QA, UAT, and performance tests passed. John received authorization to promote his first major release to production. He checked in the code, and nothing exciting happened. No cake or streamers fell from the ceiling, but no errors or warnings bleated out at him. None. Given the complexity of the product, John’s success was the IT-world equivalent of winning both showcases on “The Price Is Right”.
John sent out emails to all the relevant stakeholders, and basked in the glow of a major project finally being done. The good feeling lasted for less than half an hour.
“The production servers are completely bogged down!” His boss clung to the threshold of his cube, breathless from the run over. “What the heck’s going on?”
Orders, orders everywhere. Tens of thousands of orders flooded into the production system. A glance at the log files explained their origins: the performance testing environment.

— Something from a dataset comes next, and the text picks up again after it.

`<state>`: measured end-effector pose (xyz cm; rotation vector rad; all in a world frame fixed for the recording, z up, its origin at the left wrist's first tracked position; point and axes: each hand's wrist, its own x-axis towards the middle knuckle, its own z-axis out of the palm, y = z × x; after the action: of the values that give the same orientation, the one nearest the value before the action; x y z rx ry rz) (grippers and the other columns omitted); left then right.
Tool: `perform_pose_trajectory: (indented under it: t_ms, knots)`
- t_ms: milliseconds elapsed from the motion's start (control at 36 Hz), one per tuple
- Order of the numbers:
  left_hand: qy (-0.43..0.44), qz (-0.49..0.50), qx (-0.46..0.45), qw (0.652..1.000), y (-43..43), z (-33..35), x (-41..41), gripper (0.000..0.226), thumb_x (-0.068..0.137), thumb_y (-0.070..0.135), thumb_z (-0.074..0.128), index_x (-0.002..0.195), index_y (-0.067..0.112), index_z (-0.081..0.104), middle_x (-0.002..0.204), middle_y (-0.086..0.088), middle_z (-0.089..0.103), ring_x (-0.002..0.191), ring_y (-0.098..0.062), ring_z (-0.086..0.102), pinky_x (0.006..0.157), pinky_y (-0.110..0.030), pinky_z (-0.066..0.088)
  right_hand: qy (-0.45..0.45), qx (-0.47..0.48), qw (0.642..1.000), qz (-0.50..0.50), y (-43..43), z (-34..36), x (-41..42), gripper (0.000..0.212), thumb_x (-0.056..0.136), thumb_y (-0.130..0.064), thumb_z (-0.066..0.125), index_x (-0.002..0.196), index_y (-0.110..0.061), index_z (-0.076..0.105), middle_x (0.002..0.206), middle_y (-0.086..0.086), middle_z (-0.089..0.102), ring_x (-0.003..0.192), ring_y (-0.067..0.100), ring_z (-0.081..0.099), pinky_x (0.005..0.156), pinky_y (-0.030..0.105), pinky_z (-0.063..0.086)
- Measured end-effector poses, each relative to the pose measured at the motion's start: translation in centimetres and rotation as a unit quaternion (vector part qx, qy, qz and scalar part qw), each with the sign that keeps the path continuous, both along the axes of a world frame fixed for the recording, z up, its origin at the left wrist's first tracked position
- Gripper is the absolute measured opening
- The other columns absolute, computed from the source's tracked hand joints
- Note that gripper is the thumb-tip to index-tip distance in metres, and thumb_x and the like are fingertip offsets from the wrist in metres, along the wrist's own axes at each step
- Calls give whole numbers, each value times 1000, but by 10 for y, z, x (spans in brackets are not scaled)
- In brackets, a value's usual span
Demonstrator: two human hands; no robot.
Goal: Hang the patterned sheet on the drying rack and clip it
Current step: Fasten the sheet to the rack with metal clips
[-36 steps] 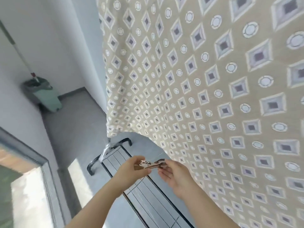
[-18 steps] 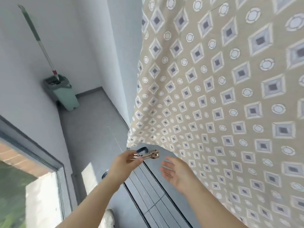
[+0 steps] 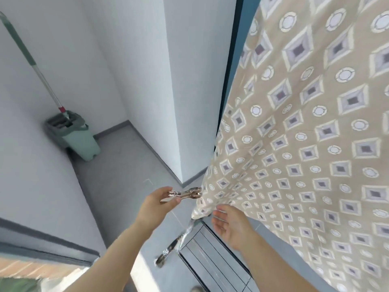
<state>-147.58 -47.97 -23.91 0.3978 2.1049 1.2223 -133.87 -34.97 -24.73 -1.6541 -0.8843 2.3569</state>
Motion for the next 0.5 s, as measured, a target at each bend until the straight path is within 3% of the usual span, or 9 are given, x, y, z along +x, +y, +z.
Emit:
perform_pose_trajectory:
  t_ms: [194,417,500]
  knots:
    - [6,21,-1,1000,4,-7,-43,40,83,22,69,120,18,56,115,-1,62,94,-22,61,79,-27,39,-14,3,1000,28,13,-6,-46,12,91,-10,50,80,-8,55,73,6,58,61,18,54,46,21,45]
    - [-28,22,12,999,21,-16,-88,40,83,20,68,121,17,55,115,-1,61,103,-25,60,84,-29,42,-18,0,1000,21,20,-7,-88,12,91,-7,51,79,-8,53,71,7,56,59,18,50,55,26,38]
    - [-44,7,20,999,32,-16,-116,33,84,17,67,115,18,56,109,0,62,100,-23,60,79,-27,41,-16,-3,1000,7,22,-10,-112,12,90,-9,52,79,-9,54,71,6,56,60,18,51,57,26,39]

A horrible dread crept over John’s skin. “I must have left in some flags, or some settings- it’s pulling data from PerfTest. What should I do? Should I roll it back?” he asked.
“Yes, but get an OK from the system admin first,” his boss said.
His upcoming weekend, and potentially his career, were on the line. John emailed some attachments to the system admin on duty, then ran to the admin’s desk as though trying to beat the messages there.
The system admin had different ideas. “No need to roll the whole release back. Looks like all we need to tweak is this iBATIS query.” He tapped at his keyboard like a hacker in a bad movie. “See? Easy. Get this patch in before anything bad happens. Well, anything worse.”
Weak with relief, John filed the emergency production change request with QA and release management. Once QA signed off, it would go into production without anything more from John. Everyone went home for the weekend, confident they’d done all they could.
To John’s surprise, the production-critical patch was still sitting in QA’s queue on Monday. And on Tuesday, Wednesday…
John didn’t need to inform the project lead. “I’ve been getting calls all week from people in Shipping. They’re sick of manually canceling those bad orders,” she said while popping several headache tablets. Her next action was to call the product’s main QA point of contact, placing him on speakerphone. “What’s the holdup?” she asked.
“We don’t have the financing to handle our workload,” the QA worker complained.
The project lead told her boss. John told his boss. They contacted the QA manager. Thus was the battle joined. The managers armed themselves with contact lists and SLAs. Conference calls and blamestorming sessions were the proving grounds over which these mid-tier titans clashed. With career interests and bottom lines dangling at the precipice, each vied to do as little as possible and spend the least amount of money while claiming the most credit. John’s urgent patch, a whopping eight-character code change, languished in limbo.
Nine months later, casualties stank up the battlefield. 1,000,000 bogus “orders” sent from the performance environment; $6,000,000 in losses for the company due to erroneous shipments, erroneously canceled real shipments, and angry customers. The only good thing was that by the time the damage was accounted, everyone had forgotten who released the bad code to production.